# Data Visualisation and Exploration

## Applied Data Science

### Outline
-  Recap and Outlook


- Descriptive Statistics
    - Univariate Analysis
    - Measures of Central Tendency
    - Moments
    - Measures of Shape
    - Transforms
    - Density Estimation
    - Multivariate Analysis
- Dimensionality Reduction
    - Linear Dimensionality Reduction
    - Nonlinear Dimensionality Reduction

### Descriptive vs Inferential Statistics
-  Inferential/Inductive:
    - Summarise sample
    - Based on probability theory
- Descriptive:
    - Describe or summarise dataset
    - Useful for assessing data quality, developing models, general understanding
    - Often presented alongside conclusions inferential statistics

#### Univariate Measures
- Central tendency
    - Mean, median, mode
- Variability
    - Variance, quartiles, min, max, kurtosis, skewness
- Graphical/Tabular format
    - Histograms

### Types of Variable
- Categorical/Discrete (Qualitative)
    - Nominal
    - Ordinal: ordered
    - Dichotomous: only 2 categories
- Continuous (Quantitative)
    - Interval: measured along a continuum and numerical value
        - e.g. temperature measured in degrees Celsius or Fahrenheit). So the difference between 20C and 30C is the same as 30C to 40C
    - Ratio: added condition that 0 indicates that there is none of that variable
        - e.g. temperature measured in Kelvin, as 0 Kelvin indicates that there is “no temperature”
        - e.g. height, mass, distance etc.
        - reflects the fact that you can use the ratio of measurements (distance of 10 m is twice the distance of 5 m.

### Central Tendency

- Mean (arithmetic) $\mu = \frac{1}{n}\sum_{i=1}^{n}x_i$
    - can be used with both discrete and continuous values
    - particularly susceptible to the influence of outliers

|staff  |1    |2    |3    |4    |5    |6    |7    |8    |9    |10   |
|-------|-----|-----|-----|-----|-----|-----|-----|-----|-----|-----|
|salary |15k  |18k  |16k  |14k  |15k  |15k  |12k  |17k  |90k  |95k  |

    - mean: 30.7k, most in the 12k to 18k range
    - mean is being skewed by the two large salaries
- Median
    - middle score for a set of data after sorting
    - less affected by outliers and skewed data
- Mode
    - most frequent value (discrete)
    - highest bar in histogram (continuous)

### Mode Examples

![alt text](resources/mode-1a.png)

### Mode Examples

![alt text](resources/mode-1.png)

### Mode Examples

![alt text](resources/mode-2.png)

### Mode Examples

![alt text](resources/mode-3.png)

### Skewed Distributions and the Mean and Median (Normal Distrubution)

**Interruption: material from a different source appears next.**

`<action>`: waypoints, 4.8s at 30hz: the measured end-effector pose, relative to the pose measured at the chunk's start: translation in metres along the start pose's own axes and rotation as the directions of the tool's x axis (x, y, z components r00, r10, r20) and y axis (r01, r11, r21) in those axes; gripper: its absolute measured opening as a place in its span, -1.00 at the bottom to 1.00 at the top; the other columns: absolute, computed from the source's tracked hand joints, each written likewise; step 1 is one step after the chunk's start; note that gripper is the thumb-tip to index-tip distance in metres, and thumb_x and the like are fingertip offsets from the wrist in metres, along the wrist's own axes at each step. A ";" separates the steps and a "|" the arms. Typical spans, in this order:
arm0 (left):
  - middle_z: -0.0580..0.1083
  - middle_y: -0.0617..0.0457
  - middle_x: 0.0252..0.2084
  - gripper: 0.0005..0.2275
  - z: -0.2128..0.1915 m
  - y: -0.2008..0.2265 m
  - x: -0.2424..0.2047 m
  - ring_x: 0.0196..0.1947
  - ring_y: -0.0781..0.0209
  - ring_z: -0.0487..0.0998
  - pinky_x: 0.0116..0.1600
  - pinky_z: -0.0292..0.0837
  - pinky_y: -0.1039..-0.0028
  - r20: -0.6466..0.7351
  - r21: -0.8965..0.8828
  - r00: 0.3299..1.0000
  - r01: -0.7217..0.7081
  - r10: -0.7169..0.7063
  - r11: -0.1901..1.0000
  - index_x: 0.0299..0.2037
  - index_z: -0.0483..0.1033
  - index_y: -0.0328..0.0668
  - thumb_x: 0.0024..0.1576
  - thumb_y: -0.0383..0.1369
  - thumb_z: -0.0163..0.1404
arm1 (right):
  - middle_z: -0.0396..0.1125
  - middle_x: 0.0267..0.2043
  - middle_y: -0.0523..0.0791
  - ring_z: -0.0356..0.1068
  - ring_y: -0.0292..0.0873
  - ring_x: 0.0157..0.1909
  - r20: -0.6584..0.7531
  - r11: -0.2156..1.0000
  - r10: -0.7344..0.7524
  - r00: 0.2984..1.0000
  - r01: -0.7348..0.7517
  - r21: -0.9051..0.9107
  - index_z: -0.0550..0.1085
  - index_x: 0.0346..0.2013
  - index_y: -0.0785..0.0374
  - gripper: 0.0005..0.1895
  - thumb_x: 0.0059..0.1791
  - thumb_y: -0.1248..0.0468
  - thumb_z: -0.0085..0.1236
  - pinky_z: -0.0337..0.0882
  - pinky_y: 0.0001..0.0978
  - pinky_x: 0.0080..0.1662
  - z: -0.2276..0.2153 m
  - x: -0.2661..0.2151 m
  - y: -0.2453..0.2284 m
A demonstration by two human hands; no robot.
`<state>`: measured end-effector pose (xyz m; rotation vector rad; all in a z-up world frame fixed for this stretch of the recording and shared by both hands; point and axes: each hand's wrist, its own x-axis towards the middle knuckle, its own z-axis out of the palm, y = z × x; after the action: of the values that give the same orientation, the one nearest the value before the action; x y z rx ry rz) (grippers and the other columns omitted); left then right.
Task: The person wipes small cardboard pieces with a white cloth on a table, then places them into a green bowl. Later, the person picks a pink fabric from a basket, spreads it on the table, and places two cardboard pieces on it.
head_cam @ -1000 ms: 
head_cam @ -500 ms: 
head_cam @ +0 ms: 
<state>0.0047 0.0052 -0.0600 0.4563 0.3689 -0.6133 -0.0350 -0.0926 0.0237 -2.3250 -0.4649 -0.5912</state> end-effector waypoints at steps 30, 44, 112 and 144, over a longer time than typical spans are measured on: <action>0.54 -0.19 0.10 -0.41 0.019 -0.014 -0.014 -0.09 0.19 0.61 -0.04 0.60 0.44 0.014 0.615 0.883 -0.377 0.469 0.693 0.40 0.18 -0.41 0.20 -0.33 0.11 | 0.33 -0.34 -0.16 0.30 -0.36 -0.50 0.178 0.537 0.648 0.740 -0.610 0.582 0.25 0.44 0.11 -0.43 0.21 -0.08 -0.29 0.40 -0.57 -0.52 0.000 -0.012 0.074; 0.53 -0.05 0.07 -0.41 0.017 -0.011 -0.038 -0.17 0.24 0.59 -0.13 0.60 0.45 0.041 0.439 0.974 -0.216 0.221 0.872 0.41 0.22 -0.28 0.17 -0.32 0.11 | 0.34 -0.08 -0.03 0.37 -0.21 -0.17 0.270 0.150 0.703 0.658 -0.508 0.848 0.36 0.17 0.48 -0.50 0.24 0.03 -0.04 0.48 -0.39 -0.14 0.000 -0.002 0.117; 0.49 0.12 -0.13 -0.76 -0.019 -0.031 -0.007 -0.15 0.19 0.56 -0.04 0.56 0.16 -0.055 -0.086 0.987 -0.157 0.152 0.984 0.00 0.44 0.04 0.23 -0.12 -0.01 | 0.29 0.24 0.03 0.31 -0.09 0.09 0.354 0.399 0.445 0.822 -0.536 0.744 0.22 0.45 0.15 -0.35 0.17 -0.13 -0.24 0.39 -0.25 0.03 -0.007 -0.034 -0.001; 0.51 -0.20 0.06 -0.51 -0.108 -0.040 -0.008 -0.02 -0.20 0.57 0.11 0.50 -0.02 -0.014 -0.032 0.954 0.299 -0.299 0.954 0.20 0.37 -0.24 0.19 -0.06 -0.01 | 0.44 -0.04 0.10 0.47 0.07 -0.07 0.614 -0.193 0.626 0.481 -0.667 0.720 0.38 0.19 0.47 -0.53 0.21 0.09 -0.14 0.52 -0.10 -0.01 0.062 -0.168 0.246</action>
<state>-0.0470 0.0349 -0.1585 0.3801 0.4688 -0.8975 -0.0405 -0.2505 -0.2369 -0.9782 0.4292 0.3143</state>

![alt text](resources/skewed-1.png)

### Skewed Distributions and the Mean and Median (Skewed Distrubution)

![alt text](resources/skewed-2.png)

### When to use the mean, median and mode

|Type of Variable           |Best measure of central tendency |
|---------------------------|---------------------------------|
|Nominal                    |Mode                             |
|Ordinal                    |Mean                             |
|Interval/Ratio(not skewed) |Mean                             |
|Interval/Ratio(skewed)     |Median                           |

### Measure of Dispersion

- Range: man() - min()
    - Only depends on 2 values
    - Most useful in representing the dispersion of small data sets
- Variance: $Var(X) = \frac{1}{n}\sum_{i=1}^{n}(x_i-\mu)^2$
- Unbaised Variance: $Var(X) = \frac{1}{n-1}\sum_{i=1}^{n}(x_i-\mu)^2$
- Standard devaition $\sigma = \sqrt{Var(x)}$
- Quantiles
    - Cut-points dividing the range of a probability distribution into contiguous intervals with equal probabilities
    - or dividing the observations in a sample in the same way

### Unbaised Variance: Intuition 

$$\begin{array}{c}
\mbox{The degree to which}\\
x_i\mbox{ varies from }\bar{X}
\end{array}+\begin{array}{c}
\mbox{The degree to which}\\
\bar{X}\mbox{ varies from }\mu
\end{array}=\begin{array}{c}
\mbox{The degree to which }\\
x_i\mbox{ varies from }\mu.
\end{array}$$

That is, 

$$E\left[\left(X-\bar{X}\right)^{2}\right]+E\left[\left(\bar{X}-\mu\right)^{2}\right]=E\left[\left(X-\mu\right)^{2}\right].$$

Proof requires a bit of algebra. But assuming it is true, we can rearrange to get: 

$$E\left[\left(X-\bar{X}\right)^{2}\right]=\underset{\sigma^{2}}{\underbrace{E\left[\left(X-\mu\right)^{2}\right]}}-\underset{\frac{\sigma^{2}}{n}}{\underbrace{E\left[\left(\bar{X}-\mu\right)^{2}\right]}}=\frac{n-1}{n}\sigma^2.$$

See [wikipedia page](https://en.wikipedia.org/wiki/Bessel's_correction)

### Quantiles

- $k^{th} q$-quantile is where the cumulative distribution function crosses $\frac{k}{q}$
- $Pr[X \geq x] \geq 1 - \frac{k}{q}$
- The only 2-quantile is called the median
- The 4-quantiles are called quartiles $Q$; the difference between upper and lower quartiles is also called the interquartile range, mid-spread or middle fifty $IQR = Q_3 - Q_1$
- The 100-quantiles are called percentiles $P$

### Raw Moments

Let $X$ be a random variable with a probability distribution $P$ and mean value $\mu = E[X]$ (i.e. the first raw moment or moment about zero), the operator $E$ denoting the expected value of $X$.

### Central Moments

- $n^{th}$ central moment

$$ mu_n = E \left[(X - E[X])^n\right]$$

$\mu_0$ $E \left[(X - E[X])^0\right] = 1$
$$$$ $\mu_1$ $E \left[(X - E[X])^1\right] = 0$
$$$$ $\mu_2$ $E \left[(X - E[X])^2\right] = \sigma^2$ (variance)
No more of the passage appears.